Pero si hay un maestro norteamericano a revindicar es el joven cineasta Ti West, cuya "La Casa del Diablo" construye toda su tensión (que es mucha, creednos) gracias simplemente a los paseos de su protagonista por una casa vacía en la que podría (o no) haber una amenaza latente. Los travellings que muestran pasillos vacíos y estancias progresivamente amenazantes revelan una maestría en el uso del fuera de campo extremadamente difícil de conseguir. Su "Los Huéspedes" continuaría con esta tendencia a priorizar el suspense y no las vísceras, aunque en un tono más lúdico.
Otros terrores
Pero no nos quedemos en Estados Unidos y ampliemos nuestras miras para recibir otros fuera de campo que han marcado el cine de terror en las últimas décadas. El primero de ellos, la lección magistral sobre suspense de un joven Peter Weir en su "Picnic en Hanging Rock", una de las primeras películas australianas en recibir éxito de crítica y público mundiales y un verdadero monumento a lo malsano que cualquier cineasta debería tener presente. La inexplicable desaparición en un picnic campestre de tres alumnas de una escuela de señoritas de principios de siglo abre la puerta a teorías de toda índole, sobre todo por el enigmático modo en el que Weir filma la desaparición en cuestión. Un diseño de sonido que pone los pelos de punta y una planificación atmosférica que prefiere generar sensaciones que mostrar qué es exactamente lo que les sucedió a las niñas conforman una de las escenas más enigmáticas de la historia del cine.
Con "Pulse", el japonés Kiyoshi Kurosawa se hizo un nombre merecidísimo en el mundo del terror: la angustia ante la extensión de las nuevas tecnologías y la alienación de un género humano que cada día se comunica más a traves de pantallas y menos en el mundo real son la base de una de las películas más terroríficas de los últimos veinte años. En Tokio, la gente empieza a desaparecer, como absorbida por las ubicuas pantallas de ordenador; con su rechazo a los fantasmas tradicionales y la instalación de un mal abstracto que reside dentro de Internet, Kurosawa se erigió como maestro del suspense digital versión siglo XXI. Filmes posteriores como "Loft" continuarían con esta exploración de los límites del plano, con numerosos elementos externos cuya presencia se hace notar constantemente.
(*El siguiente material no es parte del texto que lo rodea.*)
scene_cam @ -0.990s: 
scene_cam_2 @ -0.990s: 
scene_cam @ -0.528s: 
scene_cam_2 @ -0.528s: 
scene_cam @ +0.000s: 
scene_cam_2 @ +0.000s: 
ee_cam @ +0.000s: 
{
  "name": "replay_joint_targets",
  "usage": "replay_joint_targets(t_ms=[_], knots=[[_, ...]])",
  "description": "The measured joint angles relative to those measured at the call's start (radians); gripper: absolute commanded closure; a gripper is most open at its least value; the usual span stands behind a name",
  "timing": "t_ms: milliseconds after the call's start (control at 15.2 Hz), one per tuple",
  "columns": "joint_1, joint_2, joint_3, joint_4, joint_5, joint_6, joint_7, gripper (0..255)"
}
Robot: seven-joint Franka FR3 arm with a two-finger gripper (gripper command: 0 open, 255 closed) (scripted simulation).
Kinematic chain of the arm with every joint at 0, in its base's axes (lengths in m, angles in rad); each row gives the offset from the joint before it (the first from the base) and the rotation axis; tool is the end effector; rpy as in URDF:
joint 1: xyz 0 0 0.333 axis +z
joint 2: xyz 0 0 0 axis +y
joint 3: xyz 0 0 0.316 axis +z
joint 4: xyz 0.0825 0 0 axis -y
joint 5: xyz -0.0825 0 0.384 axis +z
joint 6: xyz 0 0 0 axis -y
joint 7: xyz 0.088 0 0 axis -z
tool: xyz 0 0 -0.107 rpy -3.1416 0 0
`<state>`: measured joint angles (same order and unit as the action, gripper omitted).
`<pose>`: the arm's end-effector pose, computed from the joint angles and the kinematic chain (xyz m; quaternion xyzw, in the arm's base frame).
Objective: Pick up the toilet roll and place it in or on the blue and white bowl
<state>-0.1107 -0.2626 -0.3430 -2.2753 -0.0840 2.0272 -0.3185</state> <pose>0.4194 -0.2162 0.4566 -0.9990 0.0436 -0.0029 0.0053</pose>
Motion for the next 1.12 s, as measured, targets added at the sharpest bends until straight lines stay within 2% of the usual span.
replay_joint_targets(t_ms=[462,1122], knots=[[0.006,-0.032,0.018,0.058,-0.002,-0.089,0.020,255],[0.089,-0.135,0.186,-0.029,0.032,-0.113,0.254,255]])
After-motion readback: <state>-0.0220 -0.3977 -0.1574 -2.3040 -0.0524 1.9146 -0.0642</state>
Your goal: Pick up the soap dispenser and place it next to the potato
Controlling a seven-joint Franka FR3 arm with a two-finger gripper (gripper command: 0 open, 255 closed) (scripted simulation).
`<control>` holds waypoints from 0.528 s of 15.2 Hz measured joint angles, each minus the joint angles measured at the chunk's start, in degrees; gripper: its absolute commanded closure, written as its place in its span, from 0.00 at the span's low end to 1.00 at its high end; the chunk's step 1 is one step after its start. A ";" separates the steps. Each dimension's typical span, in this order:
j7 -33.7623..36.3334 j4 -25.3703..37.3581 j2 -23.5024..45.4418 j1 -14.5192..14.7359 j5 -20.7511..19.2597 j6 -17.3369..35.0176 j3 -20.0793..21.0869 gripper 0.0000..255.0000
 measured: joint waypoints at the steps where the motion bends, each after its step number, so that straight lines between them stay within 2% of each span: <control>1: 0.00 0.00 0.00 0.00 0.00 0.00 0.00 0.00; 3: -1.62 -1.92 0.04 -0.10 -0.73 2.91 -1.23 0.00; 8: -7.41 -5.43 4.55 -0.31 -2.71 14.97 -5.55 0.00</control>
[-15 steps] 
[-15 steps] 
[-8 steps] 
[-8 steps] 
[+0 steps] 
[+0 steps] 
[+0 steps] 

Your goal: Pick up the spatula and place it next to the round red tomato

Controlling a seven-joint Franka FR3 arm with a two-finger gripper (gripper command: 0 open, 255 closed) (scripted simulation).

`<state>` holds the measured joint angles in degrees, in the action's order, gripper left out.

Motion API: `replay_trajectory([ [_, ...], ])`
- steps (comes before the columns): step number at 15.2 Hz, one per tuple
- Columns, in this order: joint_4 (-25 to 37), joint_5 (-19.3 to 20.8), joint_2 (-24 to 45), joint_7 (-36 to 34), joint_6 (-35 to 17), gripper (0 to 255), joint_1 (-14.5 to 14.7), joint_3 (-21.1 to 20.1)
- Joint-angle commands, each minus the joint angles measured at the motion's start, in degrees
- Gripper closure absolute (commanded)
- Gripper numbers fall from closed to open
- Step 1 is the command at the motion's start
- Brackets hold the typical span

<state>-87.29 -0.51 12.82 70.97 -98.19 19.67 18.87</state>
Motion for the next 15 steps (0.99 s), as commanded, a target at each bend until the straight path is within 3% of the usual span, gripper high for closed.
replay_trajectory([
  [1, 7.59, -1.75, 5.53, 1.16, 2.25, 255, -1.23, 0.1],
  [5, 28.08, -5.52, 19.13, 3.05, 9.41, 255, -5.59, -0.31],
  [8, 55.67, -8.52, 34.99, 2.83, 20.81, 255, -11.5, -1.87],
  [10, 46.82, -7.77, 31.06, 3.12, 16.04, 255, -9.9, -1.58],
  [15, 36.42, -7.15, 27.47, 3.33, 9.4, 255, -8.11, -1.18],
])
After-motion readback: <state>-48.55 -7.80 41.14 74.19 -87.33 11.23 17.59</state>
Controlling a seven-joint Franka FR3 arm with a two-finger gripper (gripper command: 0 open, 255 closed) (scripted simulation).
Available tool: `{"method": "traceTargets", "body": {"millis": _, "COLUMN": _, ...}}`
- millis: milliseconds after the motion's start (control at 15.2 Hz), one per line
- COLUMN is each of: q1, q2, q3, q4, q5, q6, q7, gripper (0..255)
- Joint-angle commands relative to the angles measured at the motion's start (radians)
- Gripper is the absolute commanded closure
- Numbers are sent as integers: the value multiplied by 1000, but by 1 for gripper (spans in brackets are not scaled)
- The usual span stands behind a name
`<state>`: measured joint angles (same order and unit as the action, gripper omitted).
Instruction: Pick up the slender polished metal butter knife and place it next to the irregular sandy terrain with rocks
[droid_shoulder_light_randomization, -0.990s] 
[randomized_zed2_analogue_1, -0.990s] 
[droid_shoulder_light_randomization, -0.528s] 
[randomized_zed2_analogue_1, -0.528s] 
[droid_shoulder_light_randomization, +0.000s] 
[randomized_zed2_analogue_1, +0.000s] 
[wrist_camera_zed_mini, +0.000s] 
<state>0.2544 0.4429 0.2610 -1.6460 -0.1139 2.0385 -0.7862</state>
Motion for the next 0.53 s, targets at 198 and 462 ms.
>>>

Empezamos con vampiros y con ellos acabaremos: con "Déjame Entrar", filme de Tomas Alfredson para el cual el horror fantástico (representado por Eli, una niña vampiro, y su "padre", esclavo que obedece sus órdenes) no es más que un telón de fondo para el verdadero terror, el de la vida cotidiana de Oskar, un niño de doce años que vencerá a los abusones del colegio gracias a la desinteresada y sangrienta intervención de Eli. La escena en la que la niña acaba con la vida de una pandilla de estudiantes, de la cual nosotros sólo veremos sus consecuencias, posee una poesía sangrienta generada a través del inteligente uso del fuera de campo.